◆ **Your assignment**:
Restate word for word the lines of the records below, starting at the line that contains "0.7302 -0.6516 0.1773" and ending at the line that contains "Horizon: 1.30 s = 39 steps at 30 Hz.", with both of those lines included and nothing else.

◆ **Task inputs**:
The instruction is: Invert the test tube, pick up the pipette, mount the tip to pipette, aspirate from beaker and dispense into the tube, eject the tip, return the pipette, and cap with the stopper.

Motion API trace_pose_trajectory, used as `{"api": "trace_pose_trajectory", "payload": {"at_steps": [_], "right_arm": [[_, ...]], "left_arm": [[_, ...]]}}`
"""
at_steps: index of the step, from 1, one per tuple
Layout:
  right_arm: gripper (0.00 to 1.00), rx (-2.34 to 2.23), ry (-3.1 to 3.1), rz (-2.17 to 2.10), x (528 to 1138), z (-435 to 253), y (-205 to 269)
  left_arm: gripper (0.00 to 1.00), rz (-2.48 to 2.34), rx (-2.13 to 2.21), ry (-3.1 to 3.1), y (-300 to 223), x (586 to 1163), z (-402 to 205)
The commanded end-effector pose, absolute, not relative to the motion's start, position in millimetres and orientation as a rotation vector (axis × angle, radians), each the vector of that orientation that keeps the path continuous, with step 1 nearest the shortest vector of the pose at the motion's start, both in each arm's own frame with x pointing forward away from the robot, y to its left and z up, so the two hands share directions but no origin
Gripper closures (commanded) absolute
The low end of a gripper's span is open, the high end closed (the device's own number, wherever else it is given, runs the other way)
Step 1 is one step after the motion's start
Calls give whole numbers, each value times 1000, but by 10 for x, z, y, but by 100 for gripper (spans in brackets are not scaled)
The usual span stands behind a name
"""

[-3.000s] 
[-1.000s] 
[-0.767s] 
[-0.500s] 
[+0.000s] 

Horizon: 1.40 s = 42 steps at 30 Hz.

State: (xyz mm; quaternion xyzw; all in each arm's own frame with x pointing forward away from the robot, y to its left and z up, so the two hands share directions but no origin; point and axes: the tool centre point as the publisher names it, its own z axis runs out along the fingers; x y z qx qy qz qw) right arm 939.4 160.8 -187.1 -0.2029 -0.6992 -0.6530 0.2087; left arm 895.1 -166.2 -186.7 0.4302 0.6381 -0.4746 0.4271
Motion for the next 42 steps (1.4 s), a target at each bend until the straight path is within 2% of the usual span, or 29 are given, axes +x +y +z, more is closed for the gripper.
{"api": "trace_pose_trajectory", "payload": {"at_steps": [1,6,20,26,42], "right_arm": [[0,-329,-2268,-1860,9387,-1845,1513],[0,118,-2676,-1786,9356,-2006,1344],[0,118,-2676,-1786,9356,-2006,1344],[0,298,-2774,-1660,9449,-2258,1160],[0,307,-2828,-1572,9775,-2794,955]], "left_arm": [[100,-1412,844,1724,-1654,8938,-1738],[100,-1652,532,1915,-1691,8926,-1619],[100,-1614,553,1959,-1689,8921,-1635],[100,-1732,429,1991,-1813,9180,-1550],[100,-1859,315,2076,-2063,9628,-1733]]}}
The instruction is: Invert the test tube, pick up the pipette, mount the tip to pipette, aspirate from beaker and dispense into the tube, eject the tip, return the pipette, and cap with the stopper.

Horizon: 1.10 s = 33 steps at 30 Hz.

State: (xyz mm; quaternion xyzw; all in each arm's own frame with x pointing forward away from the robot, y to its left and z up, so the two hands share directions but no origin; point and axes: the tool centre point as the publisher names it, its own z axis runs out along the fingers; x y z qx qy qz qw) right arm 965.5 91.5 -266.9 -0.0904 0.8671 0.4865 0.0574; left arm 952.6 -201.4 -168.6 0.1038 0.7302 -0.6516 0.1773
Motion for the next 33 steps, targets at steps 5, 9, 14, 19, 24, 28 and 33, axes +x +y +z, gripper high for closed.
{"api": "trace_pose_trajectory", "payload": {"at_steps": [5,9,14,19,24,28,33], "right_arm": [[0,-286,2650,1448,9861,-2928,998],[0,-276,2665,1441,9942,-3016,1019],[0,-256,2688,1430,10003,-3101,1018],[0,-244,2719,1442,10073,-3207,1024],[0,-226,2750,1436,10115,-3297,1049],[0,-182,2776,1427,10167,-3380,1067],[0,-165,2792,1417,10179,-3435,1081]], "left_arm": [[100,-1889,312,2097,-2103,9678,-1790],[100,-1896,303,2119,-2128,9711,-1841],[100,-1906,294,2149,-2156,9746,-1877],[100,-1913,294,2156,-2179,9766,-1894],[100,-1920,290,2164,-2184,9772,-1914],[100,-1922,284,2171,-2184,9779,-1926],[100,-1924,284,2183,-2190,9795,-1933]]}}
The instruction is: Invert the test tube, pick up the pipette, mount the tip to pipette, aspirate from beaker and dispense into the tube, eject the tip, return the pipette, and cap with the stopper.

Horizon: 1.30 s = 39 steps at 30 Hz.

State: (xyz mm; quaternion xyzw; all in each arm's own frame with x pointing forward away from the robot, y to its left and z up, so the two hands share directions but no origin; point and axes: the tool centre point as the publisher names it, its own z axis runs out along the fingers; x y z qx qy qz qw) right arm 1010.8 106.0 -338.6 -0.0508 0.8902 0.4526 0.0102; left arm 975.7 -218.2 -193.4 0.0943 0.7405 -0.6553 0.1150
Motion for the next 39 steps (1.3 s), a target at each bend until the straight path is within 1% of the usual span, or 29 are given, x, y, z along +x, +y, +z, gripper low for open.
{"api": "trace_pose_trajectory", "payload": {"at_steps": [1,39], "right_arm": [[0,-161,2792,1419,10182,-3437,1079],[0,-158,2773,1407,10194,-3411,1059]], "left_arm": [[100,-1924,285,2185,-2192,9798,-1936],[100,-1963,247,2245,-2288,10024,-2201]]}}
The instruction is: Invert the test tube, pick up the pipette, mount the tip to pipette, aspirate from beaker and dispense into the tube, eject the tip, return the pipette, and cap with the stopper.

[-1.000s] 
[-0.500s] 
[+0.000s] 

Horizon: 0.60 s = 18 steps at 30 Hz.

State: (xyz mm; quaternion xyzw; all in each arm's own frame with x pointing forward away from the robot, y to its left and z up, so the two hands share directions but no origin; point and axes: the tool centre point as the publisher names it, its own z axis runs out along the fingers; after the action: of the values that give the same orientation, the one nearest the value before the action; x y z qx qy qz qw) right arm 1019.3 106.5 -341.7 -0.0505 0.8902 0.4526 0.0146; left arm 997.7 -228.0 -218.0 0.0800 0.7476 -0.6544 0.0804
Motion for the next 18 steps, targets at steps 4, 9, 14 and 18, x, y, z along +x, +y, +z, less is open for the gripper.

◆ **Problem solution**:
State: (xyz mm; quaternion xyzw; all in each arm's own frame with x pointing forward away from the robot, y to its left and z up, so the two hands share directions but no origin; point and axes: the tool centre point as the publisher names it, its own z axis runs out along the fingers; x y z qx qy qz qw) right arm 965.5 91.5 -266.9 -0.0904 0.8671 0.4865 0.0574; left arm 952.6 -201.4 -168.6 0.1038 0.7302 -0.6516 0.1773
Motion for the next 33 steps, targets at steps 5, 9, 14, 19, 24, 28 and 33, axes +x +y +z, gripper high for closed.
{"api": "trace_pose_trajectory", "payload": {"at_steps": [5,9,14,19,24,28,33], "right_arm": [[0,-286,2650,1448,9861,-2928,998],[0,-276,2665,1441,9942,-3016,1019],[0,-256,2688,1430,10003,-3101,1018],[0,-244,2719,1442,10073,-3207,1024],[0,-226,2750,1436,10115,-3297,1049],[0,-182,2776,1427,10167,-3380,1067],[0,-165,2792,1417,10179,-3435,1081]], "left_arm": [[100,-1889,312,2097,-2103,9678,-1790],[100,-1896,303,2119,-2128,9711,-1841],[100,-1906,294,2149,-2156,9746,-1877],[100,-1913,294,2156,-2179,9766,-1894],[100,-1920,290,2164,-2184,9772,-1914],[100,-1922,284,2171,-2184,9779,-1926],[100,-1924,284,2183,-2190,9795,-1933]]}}
The instruction is: Invert the test tube, pick up the pipette, mount the tip to pipette, aspirate from beaker and dispense into the tube, eject the tip, return the pipette, and cap with the stopper.

Horizon: 1.30 s = 39 steps at 30 Hz.

Nothing remains to be done for this exercise.